BAPTISM of the Dead was also a sort of vicarious baptism, formerly in use, where a person dying without baptism, another was baptized in his stead.

St Chrysostom tells us, this was practised among the Marcionites with a great deal of ridiculous ceremony; which he thus describes: After any catechumen was dead, they hid a living man under the bed of the deceased; then coming to the dead man, they asked him, whether he would receive baptism? and he making no answer, the other answered for him, and said, he would be baptized in his stead: and so they baptized the living for the dead.

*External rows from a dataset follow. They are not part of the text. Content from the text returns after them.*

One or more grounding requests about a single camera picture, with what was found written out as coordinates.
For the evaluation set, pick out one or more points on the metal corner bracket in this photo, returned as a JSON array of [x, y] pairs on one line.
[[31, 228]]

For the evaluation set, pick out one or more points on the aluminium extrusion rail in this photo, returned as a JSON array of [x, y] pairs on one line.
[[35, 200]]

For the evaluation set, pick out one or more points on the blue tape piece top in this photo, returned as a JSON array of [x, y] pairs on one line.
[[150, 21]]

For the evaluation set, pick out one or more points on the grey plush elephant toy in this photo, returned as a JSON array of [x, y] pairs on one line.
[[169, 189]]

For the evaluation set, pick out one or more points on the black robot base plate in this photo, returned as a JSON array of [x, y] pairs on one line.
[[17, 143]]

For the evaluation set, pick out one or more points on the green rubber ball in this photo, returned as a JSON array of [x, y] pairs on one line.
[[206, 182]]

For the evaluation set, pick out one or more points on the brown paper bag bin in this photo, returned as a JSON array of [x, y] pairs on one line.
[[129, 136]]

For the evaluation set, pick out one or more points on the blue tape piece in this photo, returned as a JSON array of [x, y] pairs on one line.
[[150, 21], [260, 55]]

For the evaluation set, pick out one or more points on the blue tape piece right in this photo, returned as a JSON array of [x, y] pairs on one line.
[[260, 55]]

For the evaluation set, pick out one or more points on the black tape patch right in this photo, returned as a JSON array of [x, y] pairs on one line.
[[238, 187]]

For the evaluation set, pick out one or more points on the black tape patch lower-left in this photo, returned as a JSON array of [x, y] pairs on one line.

Epiphanius assures us, the like was also practised among the Corinthians. This practice they pretended to found on the apostle's authority; alleging that text of St Paul for it, If the dead rise not at all, what shall they do who are baptized for the dead? A text which has given occasion to a great variety of different systems and explications. Boetius enumerates no less than nine different opinions, among learned divines, concerning the sense of the phrase being baptized for the dead.

St Ambrose, and Walafred Strabo, seem clearly of opinion, that the apostle had respect to such a custom then in being; and several moderns have given into the same opinion, as Baronius, Jos. Scaliger, Justellus, and Grotius.

Several among the Roman-catholics, as Bellarmin, Salmeron, Menochius, and a number of schoolmen, understand it of the baptism of tears, and penance, and prayers, which the living undergo for the dead; and thus allege it as a proof of the belief of purgatory in St Paul's days.